TO DO
Find every line with the string "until" in the material below and copy it.

AVAILABLE DATA
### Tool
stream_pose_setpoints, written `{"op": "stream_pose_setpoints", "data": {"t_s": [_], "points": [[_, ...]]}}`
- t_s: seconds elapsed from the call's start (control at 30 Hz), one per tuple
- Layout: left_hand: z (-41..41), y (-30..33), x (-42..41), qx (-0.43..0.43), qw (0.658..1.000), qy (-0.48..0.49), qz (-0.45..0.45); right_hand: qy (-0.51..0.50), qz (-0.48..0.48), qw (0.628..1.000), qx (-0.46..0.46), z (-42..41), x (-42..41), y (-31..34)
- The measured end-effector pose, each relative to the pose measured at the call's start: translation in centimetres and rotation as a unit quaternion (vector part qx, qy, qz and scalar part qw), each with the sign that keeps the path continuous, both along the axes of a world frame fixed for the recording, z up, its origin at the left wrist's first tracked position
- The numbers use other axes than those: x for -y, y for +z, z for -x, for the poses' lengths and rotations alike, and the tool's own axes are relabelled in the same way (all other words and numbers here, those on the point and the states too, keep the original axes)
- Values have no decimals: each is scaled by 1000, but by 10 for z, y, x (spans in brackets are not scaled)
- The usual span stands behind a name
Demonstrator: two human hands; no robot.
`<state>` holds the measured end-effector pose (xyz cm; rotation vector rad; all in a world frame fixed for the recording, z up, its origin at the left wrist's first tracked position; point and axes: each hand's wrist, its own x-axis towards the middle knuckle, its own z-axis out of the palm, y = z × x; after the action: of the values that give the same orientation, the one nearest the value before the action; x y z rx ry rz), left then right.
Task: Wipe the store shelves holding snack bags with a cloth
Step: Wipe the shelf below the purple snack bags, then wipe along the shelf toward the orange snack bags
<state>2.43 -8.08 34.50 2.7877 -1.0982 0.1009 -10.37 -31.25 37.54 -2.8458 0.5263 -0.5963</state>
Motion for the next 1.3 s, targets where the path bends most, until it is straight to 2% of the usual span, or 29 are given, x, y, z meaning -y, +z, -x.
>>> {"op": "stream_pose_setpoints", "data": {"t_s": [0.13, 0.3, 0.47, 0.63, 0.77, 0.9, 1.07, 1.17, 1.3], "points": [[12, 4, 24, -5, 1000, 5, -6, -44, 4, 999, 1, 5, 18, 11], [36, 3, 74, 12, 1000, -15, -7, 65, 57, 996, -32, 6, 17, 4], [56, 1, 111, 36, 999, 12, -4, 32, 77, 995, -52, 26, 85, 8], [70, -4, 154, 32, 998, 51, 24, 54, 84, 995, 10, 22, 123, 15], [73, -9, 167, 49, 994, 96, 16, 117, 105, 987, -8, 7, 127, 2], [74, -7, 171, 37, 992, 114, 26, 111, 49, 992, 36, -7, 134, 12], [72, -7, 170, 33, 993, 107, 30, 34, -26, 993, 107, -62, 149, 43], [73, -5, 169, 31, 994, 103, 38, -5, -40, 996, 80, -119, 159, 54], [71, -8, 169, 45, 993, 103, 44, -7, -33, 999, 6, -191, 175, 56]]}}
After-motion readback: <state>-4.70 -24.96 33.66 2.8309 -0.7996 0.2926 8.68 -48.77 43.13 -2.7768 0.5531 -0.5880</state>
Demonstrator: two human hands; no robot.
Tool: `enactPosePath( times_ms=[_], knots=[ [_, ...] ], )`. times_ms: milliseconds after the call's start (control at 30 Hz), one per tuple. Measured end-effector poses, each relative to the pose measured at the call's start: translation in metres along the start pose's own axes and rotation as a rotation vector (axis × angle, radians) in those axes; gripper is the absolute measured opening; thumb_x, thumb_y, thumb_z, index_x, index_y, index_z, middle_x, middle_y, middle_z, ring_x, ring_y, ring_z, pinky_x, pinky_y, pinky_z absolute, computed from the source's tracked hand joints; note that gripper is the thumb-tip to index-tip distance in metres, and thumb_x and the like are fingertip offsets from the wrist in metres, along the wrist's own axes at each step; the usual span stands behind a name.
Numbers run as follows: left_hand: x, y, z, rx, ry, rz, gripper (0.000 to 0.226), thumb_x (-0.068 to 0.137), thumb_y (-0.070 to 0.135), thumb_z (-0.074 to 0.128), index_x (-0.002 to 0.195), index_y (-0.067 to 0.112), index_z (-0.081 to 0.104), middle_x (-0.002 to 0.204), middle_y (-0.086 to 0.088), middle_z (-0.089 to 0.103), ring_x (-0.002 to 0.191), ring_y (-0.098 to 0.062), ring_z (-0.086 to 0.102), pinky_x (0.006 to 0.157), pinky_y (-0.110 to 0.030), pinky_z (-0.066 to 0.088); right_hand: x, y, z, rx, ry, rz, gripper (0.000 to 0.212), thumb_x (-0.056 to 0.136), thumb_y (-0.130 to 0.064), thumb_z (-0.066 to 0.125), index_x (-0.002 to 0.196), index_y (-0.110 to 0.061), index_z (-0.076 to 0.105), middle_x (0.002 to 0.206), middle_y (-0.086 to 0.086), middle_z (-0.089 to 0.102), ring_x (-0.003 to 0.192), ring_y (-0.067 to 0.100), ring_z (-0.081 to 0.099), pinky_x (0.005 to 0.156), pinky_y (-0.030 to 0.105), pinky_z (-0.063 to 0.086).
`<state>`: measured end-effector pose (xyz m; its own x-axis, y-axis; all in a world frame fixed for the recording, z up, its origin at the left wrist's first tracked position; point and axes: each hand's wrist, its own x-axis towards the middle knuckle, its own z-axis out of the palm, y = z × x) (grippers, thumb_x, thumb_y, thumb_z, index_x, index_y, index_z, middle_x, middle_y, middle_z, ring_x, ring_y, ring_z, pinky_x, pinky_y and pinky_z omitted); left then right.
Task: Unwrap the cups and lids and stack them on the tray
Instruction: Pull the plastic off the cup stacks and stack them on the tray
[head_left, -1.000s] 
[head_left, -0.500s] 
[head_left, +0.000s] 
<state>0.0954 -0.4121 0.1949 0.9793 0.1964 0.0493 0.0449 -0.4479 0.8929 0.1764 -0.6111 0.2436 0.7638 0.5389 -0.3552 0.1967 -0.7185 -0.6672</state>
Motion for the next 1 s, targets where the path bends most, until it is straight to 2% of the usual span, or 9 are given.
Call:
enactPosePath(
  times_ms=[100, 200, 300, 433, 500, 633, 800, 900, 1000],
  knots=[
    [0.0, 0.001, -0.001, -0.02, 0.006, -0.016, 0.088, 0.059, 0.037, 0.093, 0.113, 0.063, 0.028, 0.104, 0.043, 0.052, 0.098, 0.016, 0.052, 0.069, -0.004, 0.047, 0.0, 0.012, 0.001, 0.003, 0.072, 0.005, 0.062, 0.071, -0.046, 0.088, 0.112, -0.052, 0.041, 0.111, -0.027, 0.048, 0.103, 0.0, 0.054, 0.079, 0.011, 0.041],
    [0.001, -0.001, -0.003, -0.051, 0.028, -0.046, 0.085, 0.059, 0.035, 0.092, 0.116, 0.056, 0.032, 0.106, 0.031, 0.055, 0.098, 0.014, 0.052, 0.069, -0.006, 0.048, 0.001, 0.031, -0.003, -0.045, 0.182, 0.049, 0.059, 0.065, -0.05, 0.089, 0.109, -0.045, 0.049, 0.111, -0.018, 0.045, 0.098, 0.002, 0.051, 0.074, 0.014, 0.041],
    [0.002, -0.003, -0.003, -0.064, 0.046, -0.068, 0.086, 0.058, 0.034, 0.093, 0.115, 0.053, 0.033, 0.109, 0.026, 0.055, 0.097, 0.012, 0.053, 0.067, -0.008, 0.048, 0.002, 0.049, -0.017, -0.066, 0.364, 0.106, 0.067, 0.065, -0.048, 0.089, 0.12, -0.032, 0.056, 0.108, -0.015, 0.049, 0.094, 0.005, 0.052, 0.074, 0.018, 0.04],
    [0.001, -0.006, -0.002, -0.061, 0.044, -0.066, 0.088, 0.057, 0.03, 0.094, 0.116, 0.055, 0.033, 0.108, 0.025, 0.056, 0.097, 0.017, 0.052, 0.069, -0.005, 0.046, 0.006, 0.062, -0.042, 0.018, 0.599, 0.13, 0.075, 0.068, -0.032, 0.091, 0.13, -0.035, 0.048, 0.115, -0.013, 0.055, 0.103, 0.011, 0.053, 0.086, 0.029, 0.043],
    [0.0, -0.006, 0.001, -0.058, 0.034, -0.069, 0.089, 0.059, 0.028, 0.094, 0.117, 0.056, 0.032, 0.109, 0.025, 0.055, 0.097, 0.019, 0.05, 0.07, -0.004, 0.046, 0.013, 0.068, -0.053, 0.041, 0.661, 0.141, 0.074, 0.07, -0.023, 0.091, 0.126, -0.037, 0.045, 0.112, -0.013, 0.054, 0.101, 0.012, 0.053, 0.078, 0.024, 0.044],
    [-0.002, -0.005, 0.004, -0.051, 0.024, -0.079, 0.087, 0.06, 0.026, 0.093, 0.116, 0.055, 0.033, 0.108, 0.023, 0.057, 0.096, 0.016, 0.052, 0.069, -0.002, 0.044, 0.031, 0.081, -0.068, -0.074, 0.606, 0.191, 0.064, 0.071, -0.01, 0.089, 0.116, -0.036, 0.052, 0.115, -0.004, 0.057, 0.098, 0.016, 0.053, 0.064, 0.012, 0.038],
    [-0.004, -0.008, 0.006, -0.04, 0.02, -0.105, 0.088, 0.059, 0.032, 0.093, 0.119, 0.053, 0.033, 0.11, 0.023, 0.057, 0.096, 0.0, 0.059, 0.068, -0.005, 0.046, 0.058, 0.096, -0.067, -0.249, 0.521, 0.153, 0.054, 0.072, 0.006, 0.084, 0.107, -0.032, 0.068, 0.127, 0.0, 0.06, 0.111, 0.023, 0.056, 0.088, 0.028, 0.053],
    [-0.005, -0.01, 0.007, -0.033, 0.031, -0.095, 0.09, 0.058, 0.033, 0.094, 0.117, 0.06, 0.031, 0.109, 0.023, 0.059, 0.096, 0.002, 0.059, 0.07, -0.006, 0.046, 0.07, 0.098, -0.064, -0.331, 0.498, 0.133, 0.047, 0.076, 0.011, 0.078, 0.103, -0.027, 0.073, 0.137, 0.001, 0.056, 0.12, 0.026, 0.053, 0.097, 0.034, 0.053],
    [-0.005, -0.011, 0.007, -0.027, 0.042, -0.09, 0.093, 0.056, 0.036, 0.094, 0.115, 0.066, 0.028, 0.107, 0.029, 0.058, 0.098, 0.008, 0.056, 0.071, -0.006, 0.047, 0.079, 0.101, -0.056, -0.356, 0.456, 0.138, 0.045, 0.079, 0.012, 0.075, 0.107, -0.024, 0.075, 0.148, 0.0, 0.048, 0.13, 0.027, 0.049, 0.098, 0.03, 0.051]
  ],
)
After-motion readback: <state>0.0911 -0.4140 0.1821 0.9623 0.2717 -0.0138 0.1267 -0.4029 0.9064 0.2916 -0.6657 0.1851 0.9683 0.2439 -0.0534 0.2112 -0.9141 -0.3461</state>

EXERCISE RESULT
Motion for the next 1.3 s, targets where the path bends most, until it is straight to 2% of the usual span, or 29 are given, x, y, z meaning -y, +z, -x.
Motion for the next 1 s, targets where the path bends most, until it is straight to 2% of the usual span, or 9 are given.

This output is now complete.